■ **Work instructions**:
Give back every record below precisely as written.

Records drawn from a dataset
● ● ●

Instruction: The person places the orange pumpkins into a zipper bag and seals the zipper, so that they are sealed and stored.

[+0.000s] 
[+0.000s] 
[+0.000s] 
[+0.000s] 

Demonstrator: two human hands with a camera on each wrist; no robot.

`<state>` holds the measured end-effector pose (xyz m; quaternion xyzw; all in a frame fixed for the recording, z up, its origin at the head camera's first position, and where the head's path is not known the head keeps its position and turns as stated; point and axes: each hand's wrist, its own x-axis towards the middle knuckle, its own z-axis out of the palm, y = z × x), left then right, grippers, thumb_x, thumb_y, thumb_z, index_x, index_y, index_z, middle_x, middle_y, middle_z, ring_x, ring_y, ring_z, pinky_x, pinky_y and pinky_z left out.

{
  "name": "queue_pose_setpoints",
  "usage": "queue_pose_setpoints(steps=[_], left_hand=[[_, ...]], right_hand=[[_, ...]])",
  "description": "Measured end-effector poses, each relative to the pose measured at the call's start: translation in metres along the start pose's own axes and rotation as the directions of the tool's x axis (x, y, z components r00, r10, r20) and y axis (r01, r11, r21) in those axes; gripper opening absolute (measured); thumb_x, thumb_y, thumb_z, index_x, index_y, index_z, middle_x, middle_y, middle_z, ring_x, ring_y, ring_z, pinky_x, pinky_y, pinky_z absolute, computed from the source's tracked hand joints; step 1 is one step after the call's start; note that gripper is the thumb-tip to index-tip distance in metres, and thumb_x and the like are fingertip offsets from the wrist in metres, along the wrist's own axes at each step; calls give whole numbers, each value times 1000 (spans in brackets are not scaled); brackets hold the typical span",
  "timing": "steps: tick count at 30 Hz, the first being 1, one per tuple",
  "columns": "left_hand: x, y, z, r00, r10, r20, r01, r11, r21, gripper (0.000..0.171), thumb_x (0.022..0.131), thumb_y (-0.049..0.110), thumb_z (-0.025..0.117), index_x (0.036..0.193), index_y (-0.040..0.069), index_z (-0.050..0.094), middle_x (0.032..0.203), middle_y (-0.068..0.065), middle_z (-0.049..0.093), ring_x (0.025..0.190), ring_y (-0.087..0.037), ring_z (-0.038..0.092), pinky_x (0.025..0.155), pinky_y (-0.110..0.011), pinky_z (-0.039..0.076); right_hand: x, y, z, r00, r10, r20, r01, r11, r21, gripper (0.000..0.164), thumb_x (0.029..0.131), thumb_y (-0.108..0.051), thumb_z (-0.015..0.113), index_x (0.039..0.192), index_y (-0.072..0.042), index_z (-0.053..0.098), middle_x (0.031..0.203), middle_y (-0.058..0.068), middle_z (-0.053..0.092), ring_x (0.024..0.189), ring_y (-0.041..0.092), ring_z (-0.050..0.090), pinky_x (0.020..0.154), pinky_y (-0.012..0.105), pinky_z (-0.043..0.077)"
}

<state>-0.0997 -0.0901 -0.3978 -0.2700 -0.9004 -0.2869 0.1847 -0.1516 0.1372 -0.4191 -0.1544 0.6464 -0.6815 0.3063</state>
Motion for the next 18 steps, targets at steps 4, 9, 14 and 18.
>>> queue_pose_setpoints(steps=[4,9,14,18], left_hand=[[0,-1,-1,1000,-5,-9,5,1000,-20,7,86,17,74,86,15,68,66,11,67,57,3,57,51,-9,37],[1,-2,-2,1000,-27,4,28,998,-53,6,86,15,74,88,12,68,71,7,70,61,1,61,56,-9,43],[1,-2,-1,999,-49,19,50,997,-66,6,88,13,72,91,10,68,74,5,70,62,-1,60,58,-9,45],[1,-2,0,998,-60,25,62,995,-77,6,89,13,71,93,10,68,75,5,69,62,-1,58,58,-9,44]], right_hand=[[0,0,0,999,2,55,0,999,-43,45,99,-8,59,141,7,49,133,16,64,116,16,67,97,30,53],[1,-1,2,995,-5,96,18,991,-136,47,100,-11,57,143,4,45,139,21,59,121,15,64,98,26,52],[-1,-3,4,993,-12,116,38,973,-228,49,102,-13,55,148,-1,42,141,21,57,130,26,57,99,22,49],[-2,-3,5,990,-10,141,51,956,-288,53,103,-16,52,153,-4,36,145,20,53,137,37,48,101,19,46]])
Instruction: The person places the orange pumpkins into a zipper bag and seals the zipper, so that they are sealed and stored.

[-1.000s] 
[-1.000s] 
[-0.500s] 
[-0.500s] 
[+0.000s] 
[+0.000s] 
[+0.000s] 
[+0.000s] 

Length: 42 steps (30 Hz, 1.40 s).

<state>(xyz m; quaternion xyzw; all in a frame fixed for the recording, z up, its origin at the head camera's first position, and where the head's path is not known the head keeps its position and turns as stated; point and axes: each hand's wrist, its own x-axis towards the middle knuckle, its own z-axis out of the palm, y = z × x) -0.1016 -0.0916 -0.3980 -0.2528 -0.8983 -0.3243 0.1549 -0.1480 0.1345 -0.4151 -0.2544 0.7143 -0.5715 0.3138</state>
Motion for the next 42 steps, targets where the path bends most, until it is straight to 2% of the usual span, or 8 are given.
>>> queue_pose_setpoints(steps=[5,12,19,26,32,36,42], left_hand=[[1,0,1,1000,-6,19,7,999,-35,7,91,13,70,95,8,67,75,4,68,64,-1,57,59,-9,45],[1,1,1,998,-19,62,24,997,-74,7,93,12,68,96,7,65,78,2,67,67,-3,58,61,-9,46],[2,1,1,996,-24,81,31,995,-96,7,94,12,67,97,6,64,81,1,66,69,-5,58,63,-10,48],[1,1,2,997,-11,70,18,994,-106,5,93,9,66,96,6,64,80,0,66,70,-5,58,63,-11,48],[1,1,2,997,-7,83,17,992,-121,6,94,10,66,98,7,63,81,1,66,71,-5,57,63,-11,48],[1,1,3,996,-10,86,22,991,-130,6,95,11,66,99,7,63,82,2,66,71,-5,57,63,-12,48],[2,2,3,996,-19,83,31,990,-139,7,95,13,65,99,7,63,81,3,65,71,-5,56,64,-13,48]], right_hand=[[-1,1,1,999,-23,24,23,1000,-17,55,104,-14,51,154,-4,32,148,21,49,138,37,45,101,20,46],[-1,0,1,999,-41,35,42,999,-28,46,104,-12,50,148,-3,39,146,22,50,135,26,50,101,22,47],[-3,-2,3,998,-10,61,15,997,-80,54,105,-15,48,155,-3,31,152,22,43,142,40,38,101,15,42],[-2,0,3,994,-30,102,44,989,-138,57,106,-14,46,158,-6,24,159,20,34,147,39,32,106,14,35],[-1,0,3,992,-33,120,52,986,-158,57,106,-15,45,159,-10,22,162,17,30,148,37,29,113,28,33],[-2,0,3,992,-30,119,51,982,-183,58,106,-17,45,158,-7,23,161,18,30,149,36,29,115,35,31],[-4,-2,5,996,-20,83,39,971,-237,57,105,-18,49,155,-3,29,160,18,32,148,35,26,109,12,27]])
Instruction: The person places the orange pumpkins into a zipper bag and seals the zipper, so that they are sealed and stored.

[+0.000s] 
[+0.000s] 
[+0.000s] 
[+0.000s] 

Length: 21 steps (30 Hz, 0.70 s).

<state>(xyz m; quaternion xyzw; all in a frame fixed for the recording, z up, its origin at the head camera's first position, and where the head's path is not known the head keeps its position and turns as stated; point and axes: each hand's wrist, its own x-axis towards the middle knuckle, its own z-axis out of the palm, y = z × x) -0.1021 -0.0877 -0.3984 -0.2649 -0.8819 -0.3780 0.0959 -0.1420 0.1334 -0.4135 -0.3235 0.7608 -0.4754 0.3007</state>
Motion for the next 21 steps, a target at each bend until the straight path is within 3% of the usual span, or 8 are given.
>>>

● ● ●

■ **Task result**:
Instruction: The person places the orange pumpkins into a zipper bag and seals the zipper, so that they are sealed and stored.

[+0.000s] 
[+0.000s] 
[+0.000s] 
[+0.000s] 

Demonstrator: two human hands with a camera on each wrist; no robot.

`<state>` holds the measured end-effector pose (xyz m; quaternion xyzw; all in a frame fixed for the recording, z up, its origin at the head camera's first position, and where the head's path is not known the head keeps its position and turns as stated; point and axes: each hand's wrist, its own x-axis towards the middle knuckle, its own z-axis out of the palm, y = z × x), left then right, grippers, thumb_x, thumb_y, thumb_z, index_x, index_y, index_z, middle_x, middle_y, middle_z, ring_x, ring_y, ring_z, pinky_x, pinky_y and pinky_z left out.

{
  "name": "queue_pose_setpoints",
  "usage": "queue_pose_setpoints(steps=[_], left_hand=[[_, ...]], right_hand=[[_, ...]])",
  "description": "Measured end-effector poses, each relative to the pose measured at the call's start: translation in metres along the start pose's own axes and rotation as the directions of the tool's x axis (x, y, z components r00, r10, r20) and y axis (r01, r11, r21) in those axes; gripper opening absolute (measured); thumb_x, thumb_y, thumb_z, index_x, index_y, index_z, middle_x, middle_y, middle_z, ring_x, ring_y, ring_z, pinky_x, pinky_y, pinky_z absolute, computed from the source's tracked hand joints; step 1 is one step after the call's start; note that gripper is the thumb-tip to index-tip distance in metres, and thumb_x and the like are fingertip offsets from the wrist in metres, along the wrist's own axes at each step; calls give whole numbers, each value times 1000 (spans in brackets are not scaled); brackets hold the typical span",
  "timing": "steps: tick count at 30 Hz, the first being 1, one per tuple",
  "columns": "left_hand: x, y, z, r00, r10, r20, r01, r11, r21, gripper (0.000..0.171), thumb_x (0.022..0.131), thumb_y (-0.049..0.110), thumb_z (-0.025..0.117), index_x (0.036..0.193), index_y (-0.040..0.069), index_z (-0.050..0.094), middle_x (0.032..0.203), middle_y (-0.068..0.065), middle_z (-0.049..0.093), ring_x (0.025..0.190), ring_y (-0.087..0.037), ring_z (-0.038..0.092), pinky_x (0.025..0.155), pinky_y (-0.110..0.011), pinky_z (-0.039..0.076); right_hand: x, y, z, r00, r10, r20, r01, r11, r21, gripper (0.000..0.164), thumb_x (0.029..0.131), thumb_y (-0.108..0.051), thumb_z (-0.015..0.113), index_x (0.039..0.192), index_y (-0.072..0.042), index_z (-0.053..0.098), middle_x (0.031..0.203), middle_y (-0.058..0.068), middle_z (-0.053..0.092), ring_x (0.024..0.189), ring_y (-0.041..0.092), ring_z (-0.050..0.090), pinky_x (0.020..0.154), pinky_y (-0.012..0.105), pinky_z (-0.043..0.077)"
}

<state>-0.0997 -0.0901 -0.3978 -0.2700 -0.9004 -0.2869 0.1847 -0.1516 0.1372 -0.4191 -0.1544 0.6464 -0.6815 0.3063</state>
Motion for the next 18 steps, targets at steps 4, 9, 14 and 18.
>>> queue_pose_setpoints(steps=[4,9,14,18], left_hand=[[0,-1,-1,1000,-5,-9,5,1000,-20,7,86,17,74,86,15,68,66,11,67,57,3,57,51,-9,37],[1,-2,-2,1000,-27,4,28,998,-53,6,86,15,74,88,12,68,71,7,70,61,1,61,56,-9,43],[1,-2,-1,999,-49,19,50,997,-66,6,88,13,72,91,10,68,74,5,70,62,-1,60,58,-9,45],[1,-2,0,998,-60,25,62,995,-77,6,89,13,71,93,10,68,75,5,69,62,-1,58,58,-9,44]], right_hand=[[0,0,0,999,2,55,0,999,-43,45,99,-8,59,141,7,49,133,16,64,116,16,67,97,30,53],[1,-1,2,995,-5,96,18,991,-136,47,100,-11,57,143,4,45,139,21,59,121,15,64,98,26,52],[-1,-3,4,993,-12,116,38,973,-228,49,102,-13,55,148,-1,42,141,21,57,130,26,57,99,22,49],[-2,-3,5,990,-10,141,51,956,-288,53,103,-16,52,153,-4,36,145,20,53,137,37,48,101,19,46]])
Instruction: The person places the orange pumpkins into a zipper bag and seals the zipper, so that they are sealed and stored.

[-1.000s] 
[-1.000s] 
[-0.500s] 
[-0.500s] 
[+0.000s] 
[+0.000s] 
[+0.000s] 
[+0.000s] 

Length: 42 steps (30 Hz, 1.40 s).

<state>(xyz m; quaternion xyzw; all in a frame fixed for the recording, z up, its origin at the head camera's first position, and where the head's path is not known the head keeps its position and turns as stated; point and axes: each hand's wrist, its own x-axis towards the middle knuckle, its own z-axis out of the palm, y = z × x) -0.1016 -0.0916 -0.3980 -0.2528 -0.8983 -0.3243 0.1549 -0.1480 0.1345 -0.4151 -0.2544 0.7143 -0.5715 0.3138</state>
Motion for the next 42 steps, targets where the path bends most, until it is straight to 2% of the usual span, or 8 are given.
>>> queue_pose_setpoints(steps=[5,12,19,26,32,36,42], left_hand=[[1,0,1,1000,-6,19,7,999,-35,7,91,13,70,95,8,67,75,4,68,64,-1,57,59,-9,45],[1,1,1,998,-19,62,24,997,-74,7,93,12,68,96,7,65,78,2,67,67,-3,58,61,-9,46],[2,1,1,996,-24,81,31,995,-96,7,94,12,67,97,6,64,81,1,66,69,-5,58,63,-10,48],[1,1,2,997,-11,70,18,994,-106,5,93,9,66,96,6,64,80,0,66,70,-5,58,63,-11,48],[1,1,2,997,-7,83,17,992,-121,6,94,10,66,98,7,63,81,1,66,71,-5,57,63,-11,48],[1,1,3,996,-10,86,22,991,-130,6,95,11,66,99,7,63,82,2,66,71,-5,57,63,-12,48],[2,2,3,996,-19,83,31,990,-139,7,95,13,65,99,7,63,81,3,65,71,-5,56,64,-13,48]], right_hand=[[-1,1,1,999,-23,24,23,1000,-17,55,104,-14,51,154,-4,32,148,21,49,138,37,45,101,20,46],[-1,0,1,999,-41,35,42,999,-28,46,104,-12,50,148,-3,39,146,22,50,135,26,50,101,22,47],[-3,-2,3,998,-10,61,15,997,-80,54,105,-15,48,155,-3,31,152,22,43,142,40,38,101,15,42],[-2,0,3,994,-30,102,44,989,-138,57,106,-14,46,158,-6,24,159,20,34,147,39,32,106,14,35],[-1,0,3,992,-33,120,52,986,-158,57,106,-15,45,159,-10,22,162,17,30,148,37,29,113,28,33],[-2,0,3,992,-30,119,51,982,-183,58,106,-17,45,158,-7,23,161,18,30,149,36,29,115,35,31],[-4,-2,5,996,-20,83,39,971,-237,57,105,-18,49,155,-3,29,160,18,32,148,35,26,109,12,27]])
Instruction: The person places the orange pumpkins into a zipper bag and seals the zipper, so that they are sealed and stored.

[+0.000s] 
[+0.000s] 
[+0.000s] 
[+0.000s] 

Length: 21 steps (30 Hz, 0.70 s).

<state>(xyz m; quaternion xyzw; all in a frame fixed for the recording, z up, its origin at the head camera's first position, and where the head's path is not known the head keeps its position and turns as stated; point and axes: each hand's wrist, its own x-axis towards the middle knuckle, its own z-axis out of the palm, y = z × x) -0.1021 -0.0877 -0.3984 -0.2649 -0.8819 -0.3780 0.0959 -0.1420 0.1334 -0.4135 -0.3235 0.7608 -0.4754 0.3007</state>
Motion for the next 21 steps, a target at each bend until the straight path is within 3% of the usual span, or 8 are given.
>>>

Further output is not needed for this exercise.